*Work to be completed*:
Transcribe each entry in full, and leave the images out.

*Input material*:
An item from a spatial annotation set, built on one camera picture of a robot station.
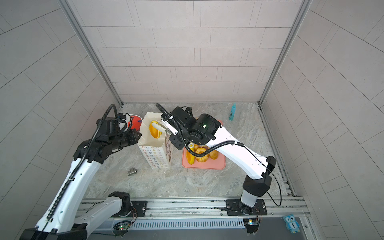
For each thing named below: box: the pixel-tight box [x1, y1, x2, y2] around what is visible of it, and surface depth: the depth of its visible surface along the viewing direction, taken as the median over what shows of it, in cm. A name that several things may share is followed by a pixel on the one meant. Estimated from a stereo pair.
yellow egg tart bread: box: [149, 120, 163, 139], surface depth 70 cm
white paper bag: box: [138, 112, 173, 169], surface depth 73 cm
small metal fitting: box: [127, 167, 138, 176], surface depth 82 cm
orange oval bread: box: [185, 147, 196, 165], surface depth 86 cm
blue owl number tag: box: [282, 214, 300, 234], surface depth 68 cm
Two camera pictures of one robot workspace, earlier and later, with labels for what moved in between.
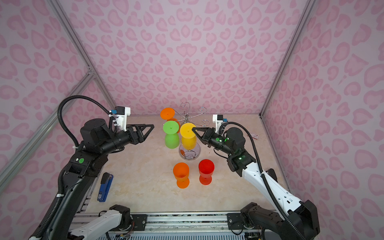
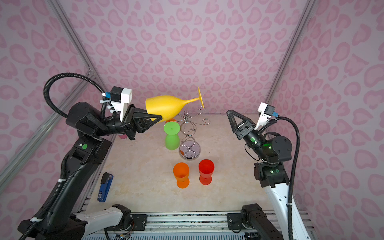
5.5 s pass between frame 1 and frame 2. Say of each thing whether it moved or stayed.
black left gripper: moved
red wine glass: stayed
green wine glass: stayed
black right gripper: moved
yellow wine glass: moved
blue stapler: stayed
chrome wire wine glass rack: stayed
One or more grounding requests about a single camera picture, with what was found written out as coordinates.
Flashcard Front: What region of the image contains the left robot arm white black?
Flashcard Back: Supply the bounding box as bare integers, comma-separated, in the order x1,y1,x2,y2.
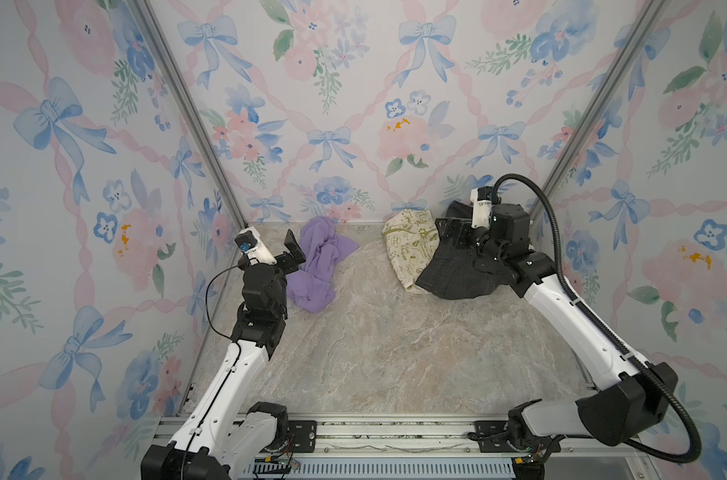
140,227,306,479

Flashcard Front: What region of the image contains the black corrugated cable conduit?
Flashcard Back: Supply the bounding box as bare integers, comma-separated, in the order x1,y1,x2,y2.
490,173,703,464

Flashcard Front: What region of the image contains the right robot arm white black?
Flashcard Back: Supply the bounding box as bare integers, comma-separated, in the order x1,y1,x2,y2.
419,202,681,451

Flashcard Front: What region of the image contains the purple cloth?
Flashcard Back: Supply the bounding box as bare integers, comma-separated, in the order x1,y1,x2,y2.
288,217,360,313

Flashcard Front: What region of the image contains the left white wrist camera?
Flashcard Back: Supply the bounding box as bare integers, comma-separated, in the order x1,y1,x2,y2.
235,227,277,270

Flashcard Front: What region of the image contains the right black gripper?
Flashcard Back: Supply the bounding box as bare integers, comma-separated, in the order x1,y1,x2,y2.
435,217,505,271

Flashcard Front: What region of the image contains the aluminium corner post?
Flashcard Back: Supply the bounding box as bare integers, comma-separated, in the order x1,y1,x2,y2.
128,0,248,228
541,0,669,205

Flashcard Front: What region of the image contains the cream floral cloth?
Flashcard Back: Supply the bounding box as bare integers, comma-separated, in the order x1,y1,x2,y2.
383,209,439,294

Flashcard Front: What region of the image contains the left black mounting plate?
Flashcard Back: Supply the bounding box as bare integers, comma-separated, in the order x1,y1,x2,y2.
283,420,319,453

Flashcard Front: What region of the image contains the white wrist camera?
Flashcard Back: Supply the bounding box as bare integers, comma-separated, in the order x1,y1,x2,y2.
471,186,493,229
235,227,277,270

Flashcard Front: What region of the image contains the right aluminium corner post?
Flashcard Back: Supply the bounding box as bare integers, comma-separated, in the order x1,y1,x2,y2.
541,0,669,205

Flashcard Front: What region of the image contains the black mounting plate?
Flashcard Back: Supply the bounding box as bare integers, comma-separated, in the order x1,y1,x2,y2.
467,420,561,455
283,420,319,453

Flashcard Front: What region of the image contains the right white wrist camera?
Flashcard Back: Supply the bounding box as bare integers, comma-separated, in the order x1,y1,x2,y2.
471,186,493,229

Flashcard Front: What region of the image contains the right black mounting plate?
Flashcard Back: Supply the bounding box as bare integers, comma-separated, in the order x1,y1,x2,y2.
467,420,561,455

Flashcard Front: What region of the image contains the dark grey cloth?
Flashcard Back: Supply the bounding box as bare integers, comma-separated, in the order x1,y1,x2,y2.
417,200,515,300

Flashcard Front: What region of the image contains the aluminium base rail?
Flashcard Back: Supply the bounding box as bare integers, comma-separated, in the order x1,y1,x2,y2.
136,413,661,480

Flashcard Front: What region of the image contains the left aluminium corner post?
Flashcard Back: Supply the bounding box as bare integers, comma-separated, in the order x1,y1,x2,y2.
128,0,248,228

*Response area*:
An item from a spatial annotation set, built on one camera picture of a robot station.
For each thing named below: box: the pixel-tight box [x1, y1, x2, y2] around what is visible of it, and surface depth: the depth of its visible surface along the viewing direction, taken as the median over what shows of it, in cm. A name that several things may share is followed by a pixel on the one meant. Estimated from a stereo pair.
yellow egg tart bread: box: [149, 120, 163, 139], surface depth 70 cm
white paper bag: box: [138, 112, 173, 169], surface depth 73 cm
small metal fitting: box: [127, 167, 138, 176], surface depth 82 cm
orange oval bread: box: [185, 147, 196, 165], surface depth 86 cm
blue owl number tag: box: [282, 214, 300, 234], surface depth 68 cm
Two camera pictures of one robot workspace, earlier and later, with labels for what moved in between.
5.5 s pass between frame 1 and frame 2. Say of each thing whether it moved or stayed.
black left gripper: moved
red wine glass: stayed
green wine glass: stayed
black right gripper: moved
yellow wine glass: moved
blue stapler: stayed
chrome wire wine glass rack: stayed
One or more grounding requests about a single camera picture, with what was found written out as coordinates.
Flashcard Front: What region of the image contains the left robot arm white black?
Flashcard Back: Supply the bounding box as bare integers, comma-separated, in the order x1,y1,x2,y2.
140,227,306,479

Flashcard Front: What region of the image contains the black corrugated cable conduit?
Flashcard Back: Supply the bounding box as bare integers, comma-separated, in the order x1,y1,x2,y2.
490,173,703,464

Flashcard Front: What region of the image contains the right robot arm white black?
Flashcard Back: Supply the bounding box as bare integers, comma-separated, in the order x1,y1,x2,y2.
419,202,681,451

Flashcard Front: What region of the image contains the purple cloth?
Flashcard Back: Supply the bounding box as bare integers, comma-separated, in the order x1,y1,x2,y2.
288,217,360,313

Flashcard Front: What region of the image contains the left white wrist camera?
Flashcard Back: Supply the bounding box as bare integers, comma-separated, in the order x1,y1,x2,y2.
235,227,277,270

Flashcard Front: What region of the image contains the right black gripper?
Flashcard Back: Supply the bounding box as bare integers, comma-separated, in the order x1,y1,x2,y2.
435,217,505,271

Flashcard Front: What region of the image contains the aluminium corner post?
Flashcard Back: Supply the bounding box as bare integers, comma-separated, in the order x1,y1,x2,y2.
128,0,248,228
541,0,669,205

Flashcard Front: What region of the image contains the cream floral cloth?
Flashcard Back: Supply the bounding box as bare integers, comma-separated, in the order x1,y1,x2,y2.
383,209,439,294

Flashcard Front: What region of the image contains the left black mounting plate?
Flashcard Back: Supply the bounding box as bare integers, comma-separated, in the order x1,y1,x2,y2.
283,420,319,453

Flashcard Front: What region of the image contains the white wrist camera?
Flashcard Back: Supply the bounding box as bare integers, comma-separated, in the order x1,y1,x2,y2.
471,186,493,229
235,227,277,270

Flashcard Front: What region of the image contains the right aluminium corner post?
Flashcard Back: Supply the bounding box as bare integers, comma-separated, in the order x1,y1,x2,y2.
541,0,669,205

Flashcard Front: What region of the image contains the black mounting plate?
Flashcard Back: Supply the bounding box as bare integers, comma-separated, in the order x1,y1,x2,y2.
467,420,561,455
283,420,319,453

Flashcard Front: What region of the image contains the right white wrist camera?
Flashcard Back: Supply the bounding box as bare integers, comma-separated, in the order x1,y1,x2,y2.
471,186,493,229

Flashcard Front: What region of the image contains the right black mounting plate?
Flashcard Back: Supply the bounding box as bare integers, comma-separated, in the order x1,y1,x2,y2.
467,420,561,455

Flashcard Front: What region of the image contains the dark grey cloth?
Flashcard Back: Supply the bounding box as bare integers, comma-separated, in the order x1,y1,x2,y2.
417,200,515,300

Flashcard Front: What region of the image contains the aluminium base rail?
Flashcard Back: Supply the bounding box as bare integers, comma-separated, in the order x1,y1,x2,y2.
136,413,661,480

Flashcard Front: What region of the image contains the left aluminium corner post?
Flashcard Back: Supply the bounding box as bare integers, comma-separated, in the order x1,y1,x2,y2.
128,0,248,228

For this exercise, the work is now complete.